Sumários
Hibridação de Southern utilizando sondas não radioactivas (1ª parte)
14 novembro 2007, 08:00 • Cristina Anjinho Viegas
TP3 (1ª parte) - Procedeu-se à separação dos vários fragmentos de DNA resultantes da digestão do DNA cromossómico de Sphingomonas elodea com BamHI, EcoRI, HIndIII e PstI e transferiram-se, por capilaridade, os fragmentos para uma membrana de nylon.
TP2 (conclusão) - Visualizou-se o produto de PCR obtido na aula anterior e purificou-se a partir do gel de agarose usando um kit comercial.
Superprodução de proteínas recombinadas e proteínas de fusão
13 novembro 2007, 15:30 • Leonilde Morais Moreira
Discutiu-se o uso de vectores de expressão controlada com vista à superprodução de proteínas recombinadas em E. coli e presentaram-se as características úteis destes vectores. Foram discutidas proteínas de fusão com uma cauda (por exemplo um pequeno péptido com 6 histidinas ou fusões GST) que permitem a purificação da proteína de fusão num único passo, por cromatografia de afinidade numa coluna com enchimento apropriado à cauda em questão.
Hibridação de Southern utilizando sondas não radioactivas (1ª parte)
13 novembro 2007, 08:00 • Cristina Anjinho Viegas
TP3 (1ª parte) - Procedeu-se à separação dos vários fragmentos de DNA resultantes da digestão do DNA cromossómico de
Sphingomonas elodea com
BamHI,
EcoRI,
HIndIII e
PstI e transferiram-se, por capilaridade, os fragmentos para uma membrana de nylon.
TP2 (conclusão) - Visualizou-se o produto de PCR obtido na aula anterior e purificou-se a partir do gel de agarose usando um kit comercial.
Tecnologia de microarrays de DNA e a Transcritómica
8 novembro 2007, 15:30 • Leonilde Morais Moreira
Discutiram-se duas abordagens utilizadas em estudos de expressão genética global, mais concretamente os microarrays de cDNA e os microarrays de elevada densidade (GeneChips).
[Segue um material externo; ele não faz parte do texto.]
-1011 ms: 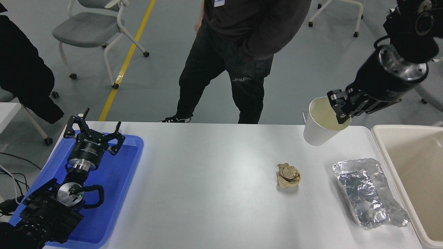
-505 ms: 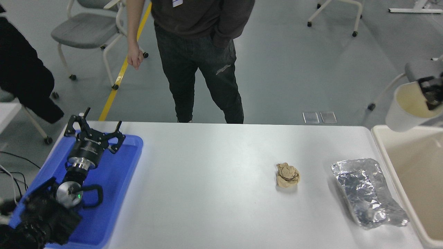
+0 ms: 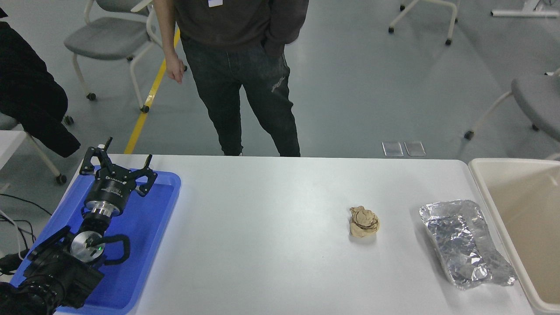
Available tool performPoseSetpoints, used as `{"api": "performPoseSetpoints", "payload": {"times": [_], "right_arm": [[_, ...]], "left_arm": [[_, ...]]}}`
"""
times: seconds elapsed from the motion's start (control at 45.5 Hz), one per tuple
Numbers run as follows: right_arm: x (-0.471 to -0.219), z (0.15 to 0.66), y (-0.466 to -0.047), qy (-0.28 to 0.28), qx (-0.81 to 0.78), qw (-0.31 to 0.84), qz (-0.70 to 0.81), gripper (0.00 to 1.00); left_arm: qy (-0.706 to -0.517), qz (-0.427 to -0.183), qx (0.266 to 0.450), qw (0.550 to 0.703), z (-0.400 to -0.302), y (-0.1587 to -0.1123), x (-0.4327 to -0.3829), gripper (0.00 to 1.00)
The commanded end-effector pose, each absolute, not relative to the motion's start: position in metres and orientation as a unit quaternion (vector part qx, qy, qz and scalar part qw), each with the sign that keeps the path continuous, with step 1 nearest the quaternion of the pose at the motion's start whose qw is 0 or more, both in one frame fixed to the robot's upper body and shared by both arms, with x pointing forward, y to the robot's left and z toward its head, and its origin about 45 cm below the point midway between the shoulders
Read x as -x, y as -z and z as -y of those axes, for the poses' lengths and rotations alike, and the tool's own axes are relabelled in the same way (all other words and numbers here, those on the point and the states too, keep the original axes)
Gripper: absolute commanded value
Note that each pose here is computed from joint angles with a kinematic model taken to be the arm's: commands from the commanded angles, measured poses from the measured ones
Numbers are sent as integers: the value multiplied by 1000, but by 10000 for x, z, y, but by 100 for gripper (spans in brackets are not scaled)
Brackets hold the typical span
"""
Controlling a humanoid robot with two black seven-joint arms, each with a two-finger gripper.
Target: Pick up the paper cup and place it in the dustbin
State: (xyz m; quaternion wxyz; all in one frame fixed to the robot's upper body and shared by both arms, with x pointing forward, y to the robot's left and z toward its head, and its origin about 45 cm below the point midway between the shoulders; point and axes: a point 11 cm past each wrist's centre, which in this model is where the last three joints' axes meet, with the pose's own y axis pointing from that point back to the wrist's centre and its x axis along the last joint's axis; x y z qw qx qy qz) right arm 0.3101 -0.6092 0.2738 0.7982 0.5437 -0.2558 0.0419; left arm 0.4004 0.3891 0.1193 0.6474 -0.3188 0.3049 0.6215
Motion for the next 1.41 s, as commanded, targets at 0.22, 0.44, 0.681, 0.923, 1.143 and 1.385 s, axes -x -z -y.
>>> {"api": "performPoseSetpoints", "payload": {"times": [0.22, 0.44, 0.681, 0.923, 1.143, 1.385], "right_arm": [[-2800, 6197, -1458, -68, -512, 799, 308, 0], [-2844, 6120, -1265, -69, -509, 788, 338, 20], [-2907, 6014, -1197, -63, -521, 771, 360, 100], [-3114, 5952, -1378, -74, -529, 764, 363, 100], [-3299, 5890, -2150, -87, -561, 755, 328, 100], [-3545, 5307, -2988, -101, -588, 776, 204, 100]], "left_arm": [[-622, -305, 319, 648, -3892, -1196, -4008, 100], [-622, -305, 319, 648, -3892, -1196, -4008, 100], [-622, -305, 319, 648, -3892, -1196, -4008, 100], [-619, -305, 319, 650, -3871, -1209, -4023, 100], [-618, -305, 320, 650, -3863, -1206, -4024, 100], [-618, -305, 320, 650, -3861, -1212, -4029, 100]]}}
Salientaram-se assim as vantagens e limitações de cada tipo de plataforma.
TP3- Hibridação de Southern utilizando sondas não radioactivas
8 novembro 2007, 08:00 • Leonilde Morais Moreira
Procedeu-se à separação dos vários DNAs de Sphingomonas elodea digeridos com BamHI, EcoRI, HIndIII e PstI e transferiram-se, por capilaridade, os fragmentos para uma membrana de nylon.
Visualizou-se o produto de PCR obtido na aula anterior e purificou-se a partir do gel de agarose usando um kit comercial.